No, SCIM does not support OUs therefore no OU information is passed to the Eptura SCIM API. However, if your own SCIM compatible client supports it (MS Entra ID does not) you can filter using your own client before passing the information across.
- How do we get an access token?
Eptura creates the SCIM-API valid bearer access token that you add to your Microsoft EntraID. Contact Eptura for more information.
- How do you check the group membership of a user?
Use ‘Get Group’ by filter with ‘userId’ to return the group a user is a member of.
- Can ‘Get Group’ endpoint return the entire member list?
No, the ‘Get group’ endpoint does not return the entire member list.
- What filters are supported by the ‘Get Group’ filter endpoint?

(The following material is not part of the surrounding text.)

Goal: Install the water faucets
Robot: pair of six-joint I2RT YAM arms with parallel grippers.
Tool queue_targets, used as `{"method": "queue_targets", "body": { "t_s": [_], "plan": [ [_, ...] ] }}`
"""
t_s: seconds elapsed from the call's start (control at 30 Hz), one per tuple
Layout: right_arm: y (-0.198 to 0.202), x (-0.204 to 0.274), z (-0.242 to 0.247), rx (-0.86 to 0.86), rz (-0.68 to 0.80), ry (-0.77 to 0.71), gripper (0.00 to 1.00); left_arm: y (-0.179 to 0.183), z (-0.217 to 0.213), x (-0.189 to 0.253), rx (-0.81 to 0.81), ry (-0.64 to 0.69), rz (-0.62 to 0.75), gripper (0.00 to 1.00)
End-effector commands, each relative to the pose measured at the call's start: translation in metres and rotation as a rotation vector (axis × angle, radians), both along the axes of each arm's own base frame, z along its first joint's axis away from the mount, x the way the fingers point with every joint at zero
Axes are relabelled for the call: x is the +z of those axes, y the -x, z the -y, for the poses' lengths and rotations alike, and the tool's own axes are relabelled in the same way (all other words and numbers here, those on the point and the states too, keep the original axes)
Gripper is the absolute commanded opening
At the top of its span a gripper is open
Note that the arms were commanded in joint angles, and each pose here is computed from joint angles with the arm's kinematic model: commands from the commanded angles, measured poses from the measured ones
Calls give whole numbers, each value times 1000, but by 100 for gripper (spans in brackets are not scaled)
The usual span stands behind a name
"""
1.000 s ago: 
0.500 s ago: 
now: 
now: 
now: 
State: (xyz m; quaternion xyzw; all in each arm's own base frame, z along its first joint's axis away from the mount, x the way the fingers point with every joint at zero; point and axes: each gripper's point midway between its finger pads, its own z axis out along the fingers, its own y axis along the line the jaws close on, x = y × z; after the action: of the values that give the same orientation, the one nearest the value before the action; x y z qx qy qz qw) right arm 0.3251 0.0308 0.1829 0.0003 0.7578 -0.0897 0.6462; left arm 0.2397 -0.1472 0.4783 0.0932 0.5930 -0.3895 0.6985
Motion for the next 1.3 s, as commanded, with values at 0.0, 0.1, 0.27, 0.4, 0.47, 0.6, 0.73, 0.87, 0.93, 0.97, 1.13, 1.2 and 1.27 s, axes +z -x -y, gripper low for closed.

The following group attributes are supported by the ‘Get Group’ filter endpoint: ‘groupName’, ‘externalId’, ‘members’, and ‘groupid’.
- What filter operators are supported by the ‘Get Group’ filter endpoint?
The following filter operators are supported by the ‘Get Group’ filter endpoints (operator command in brackets): equals (eq), contains (co), starts with (sw), ends with (ew), and not equals (ne). However, the ‘members’ and ‘groupId’ group attributes support only the equals (eq) operator.
- What filters are supported by the ‘Get User’ filter endpoint?
The following user attributes are supported by the ‘Get user’ filter endpoint: ‘userName’, ‘firstName’, ‘lastName’, ‘email’, ‘telephone’, ‘mobile’, ‘externalId’, ‘accountactive’, 'created', and 'lastModified'. - What filter operators are supported by the ‘Get User’ filter endpoint?
The following filter operators are supported by the ‘Get User’ filter endpoints (operator command in brackets): equals (eq), contains (co), starts with (sw), ends with (ew), and not equals (ne). However, the ‘accountactive’ user attribute supports only the equals (eq) operator.
- What users are returned when ‘Get User’ endpoint is called with no filter?
Only the active users created/merged from SCIM and of the same user type defined in the SCIM client. By default, the tenant setting ‘userType’ is set to Forms users.
- Can I delete a user created in the Eptura application?
No. You can only delete users created/merged from SCIM and those of the same user type defined as ‘userType’ tenant setting in the SCIM client. By default, the tenant setting ‘userType’ is set to Forms users.
- Can the userName attribute for a user be updated through SCIM?
Yes, if the userName does not already exist in Eptura SCIM can update the user attribute.
- Can I filter users by created/last modified date values?
Yes. SCIM allows users to be filtered by date values:
- Created date: for example - meta.created gt "2024-05-30"
- Last modified date: for example – meta.lastModified gt "2024-05-30"
- How many group members can be provisioned in a single request?
Currently, we support passing a maximum of 100 members (uisers) in a single Group post/patch/put call.